Filter the data for "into" and copy matching lines.

--- Information provided ---
*-*-*

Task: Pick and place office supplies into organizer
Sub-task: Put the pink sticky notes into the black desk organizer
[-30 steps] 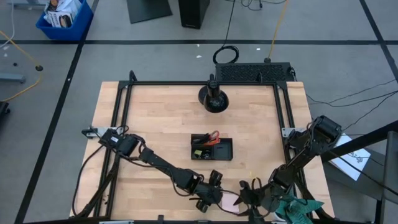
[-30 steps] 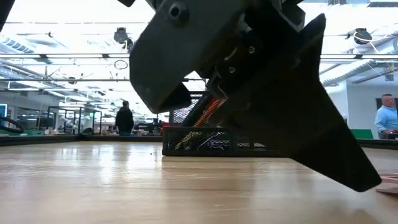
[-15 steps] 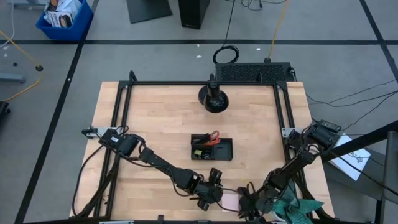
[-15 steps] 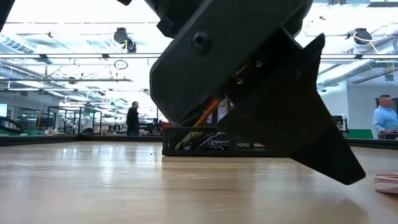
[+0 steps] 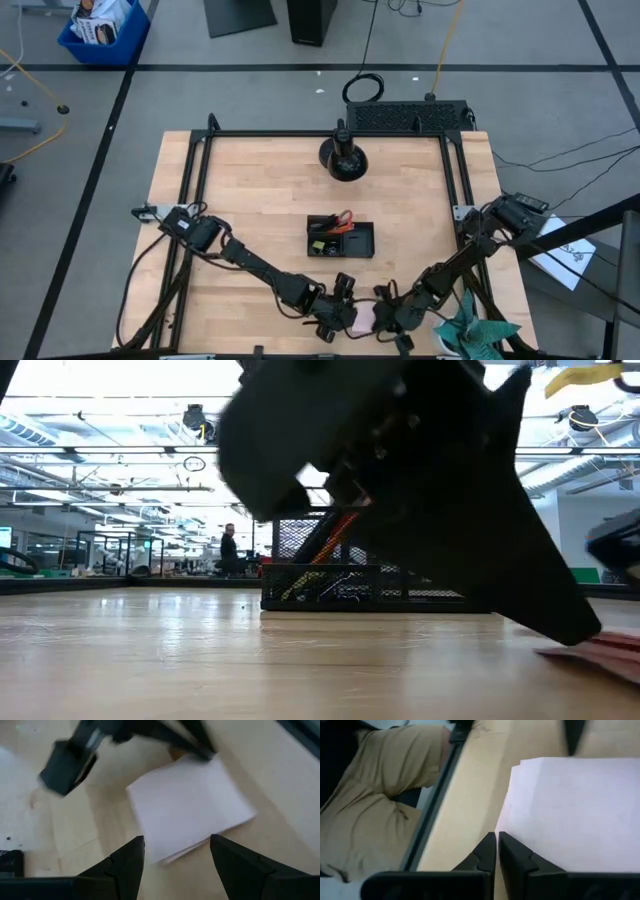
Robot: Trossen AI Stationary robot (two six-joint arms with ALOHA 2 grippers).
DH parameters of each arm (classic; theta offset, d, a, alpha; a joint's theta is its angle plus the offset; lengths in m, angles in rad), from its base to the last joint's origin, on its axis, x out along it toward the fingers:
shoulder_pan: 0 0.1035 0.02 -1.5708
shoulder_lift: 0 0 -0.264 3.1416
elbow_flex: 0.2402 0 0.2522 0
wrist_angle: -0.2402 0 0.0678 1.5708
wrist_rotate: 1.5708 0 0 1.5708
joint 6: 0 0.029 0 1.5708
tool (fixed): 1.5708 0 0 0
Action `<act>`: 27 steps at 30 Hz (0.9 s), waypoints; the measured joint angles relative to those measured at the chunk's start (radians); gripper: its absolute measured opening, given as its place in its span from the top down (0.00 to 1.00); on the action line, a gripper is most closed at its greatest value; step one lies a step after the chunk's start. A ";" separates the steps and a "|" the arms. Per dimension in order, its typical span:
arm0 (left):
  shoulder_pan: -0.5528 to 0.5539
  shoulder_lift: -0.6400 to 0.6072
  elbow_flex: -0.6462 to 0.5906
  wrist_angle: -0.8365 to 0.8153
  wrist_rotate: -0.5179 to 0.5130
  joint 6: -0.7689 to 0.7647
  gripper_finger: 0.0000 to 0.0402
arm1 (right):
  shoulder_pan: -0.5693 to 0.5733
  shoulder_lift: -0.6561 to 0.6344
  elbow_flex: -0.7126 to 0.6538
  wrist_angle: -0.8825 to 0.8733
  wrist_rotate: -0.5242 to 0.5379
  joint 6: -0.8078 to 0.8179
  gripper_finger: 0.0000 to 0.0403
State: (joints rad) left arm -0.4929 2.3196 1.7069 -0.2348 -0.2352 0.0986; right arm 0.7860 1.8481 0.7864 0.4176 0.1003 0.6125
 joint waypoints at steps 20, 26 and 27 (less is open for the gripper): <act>-0.102 0.000 0.000 -0.087 -0.171 0.196 0.42 | -0.111 -0.006 -0.001 -0.002 0.007 -0.055 0.98; -0.099 0.000 0.000 -0.077 -0.201 0.108 0.42 | -0.097 -0.056 -0.002 0.039 0.059 -0.121 0.93; -0.101 0.000 0.000 -0.077 -0.217 0.113 0.42 | -0.094 -0.063 -0.002 0.038 0.075 -0.137 0.91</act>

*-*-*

--- Answer to this exercise ---
Task: Pick and place office supplies into organizer
Sub-task: Put the pink sticky notes into the black desk organizer

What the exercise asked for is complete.